• Exercise instructions: Find the word "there" below. Copy each line that has it.

• Source data:
==*==

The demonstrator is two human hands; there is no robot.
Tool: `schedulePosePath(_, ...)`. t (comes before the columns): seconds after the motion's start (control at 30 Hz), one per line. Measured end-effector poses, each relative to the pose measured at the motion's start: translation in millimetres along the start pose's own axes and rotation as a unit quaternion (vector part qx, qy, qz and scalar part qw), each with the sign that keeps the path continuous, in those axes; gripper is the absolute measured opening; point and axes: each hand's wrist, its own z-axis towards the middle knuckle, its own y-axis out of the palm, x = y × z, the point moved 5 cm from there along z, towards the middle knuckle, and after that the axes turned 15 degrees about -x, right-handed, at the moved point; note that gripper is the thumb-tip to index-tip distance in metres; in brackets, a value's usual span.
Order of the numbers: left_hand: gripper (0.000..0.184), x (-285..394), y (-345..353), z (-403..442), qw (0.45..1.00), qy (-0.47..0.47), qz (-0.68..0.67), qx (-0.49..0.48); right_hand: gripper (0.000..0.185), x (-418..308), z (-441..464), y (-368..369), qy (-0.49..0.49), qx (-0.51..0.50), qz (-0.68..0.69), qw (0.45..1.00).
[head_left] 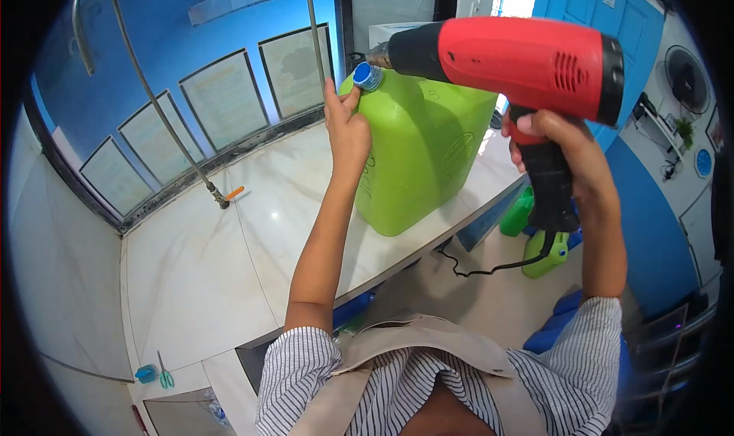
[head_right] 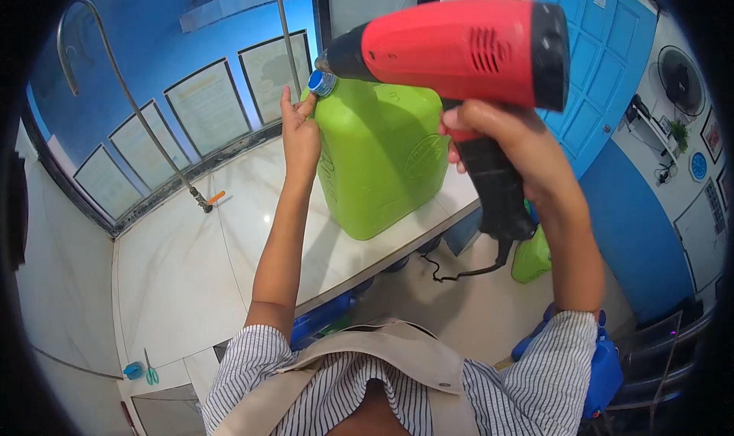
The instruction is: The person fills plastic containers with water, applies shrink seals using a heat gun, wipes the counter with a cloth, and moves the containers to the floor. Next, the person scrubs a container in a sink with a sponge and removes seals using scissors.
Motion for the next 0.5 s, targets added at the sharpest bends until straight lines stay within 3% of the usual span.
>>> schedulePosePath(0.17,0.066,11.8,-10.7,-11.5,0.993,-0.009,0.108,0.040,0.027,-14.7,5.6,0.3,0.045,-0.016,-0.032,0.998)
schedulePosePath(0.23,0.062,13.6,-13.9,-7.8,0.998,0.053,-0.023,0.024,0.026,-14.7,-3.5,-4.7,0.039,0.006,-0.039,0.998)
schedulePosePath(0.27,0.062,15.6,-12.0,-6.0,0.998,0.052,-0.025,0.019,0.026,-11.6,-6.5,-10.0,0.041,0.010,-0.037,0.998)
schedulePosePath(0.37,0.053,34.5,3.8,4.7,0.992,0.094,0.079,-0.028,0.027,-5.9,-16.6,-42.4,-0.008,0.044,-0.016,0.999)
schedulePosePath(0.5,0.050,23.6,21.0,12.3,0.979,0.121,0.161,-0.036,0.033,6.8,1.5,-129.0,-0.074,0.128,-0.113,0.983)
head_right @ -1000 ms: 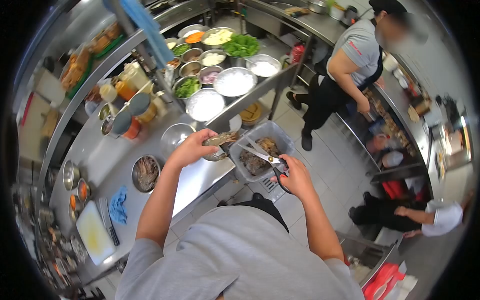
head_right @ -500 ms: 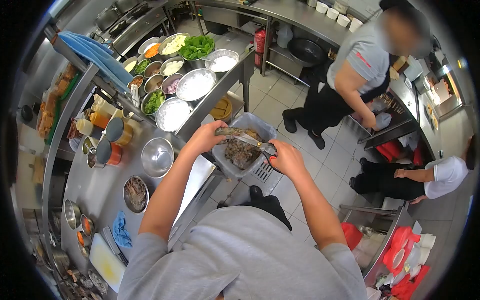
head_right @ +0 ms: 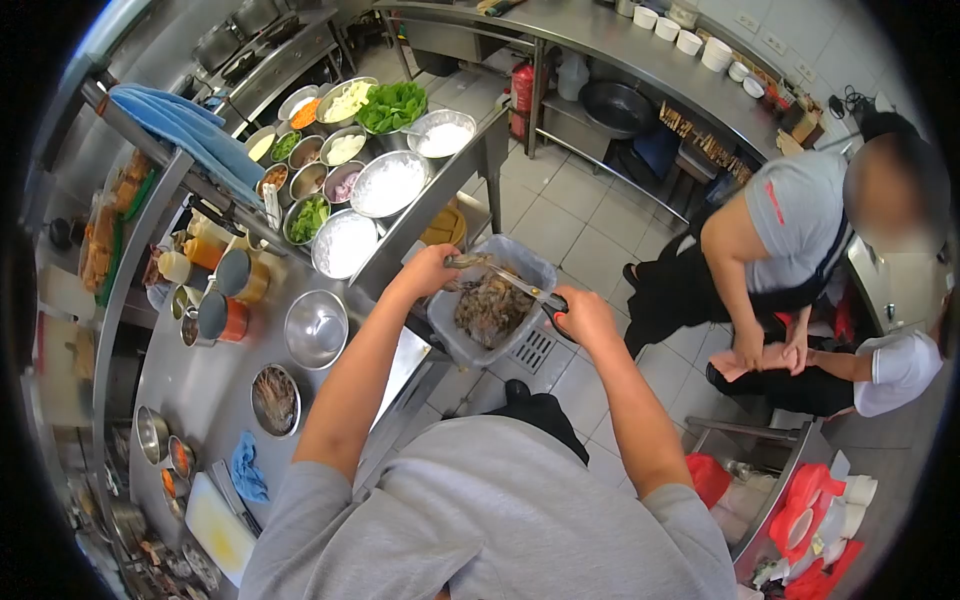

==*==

• Written response:
The demonstrator is two human hands; there is no robot.
Tool: `schedulePosePath(_, ...)`. t (comes before the columns): seconds after the motion's start (control at 30 Hz), one per line. Measured end-effector poses, each relative to the pose measured at the motion's start: translation in millimetres along the start pose's own axes and rotation as a unit quaternion (vector part qx, qy, qz and scalar part qw), each with the sign that keeps the path continuous, in those axes; gripper is the absolute measured opening; point and axes: each hand's wrist, its own z-axis towards the middle knuckle, its own y-axis out of the palm, x = y × z, the point moved 5 cm from there along z, towards the middle knuckle, and after that the axes turned 15 degrees about -x, right-handed, at the moved point; note that gripper is the thumb-tip to index-tip distance in metres; in brackets, a value's usual span.

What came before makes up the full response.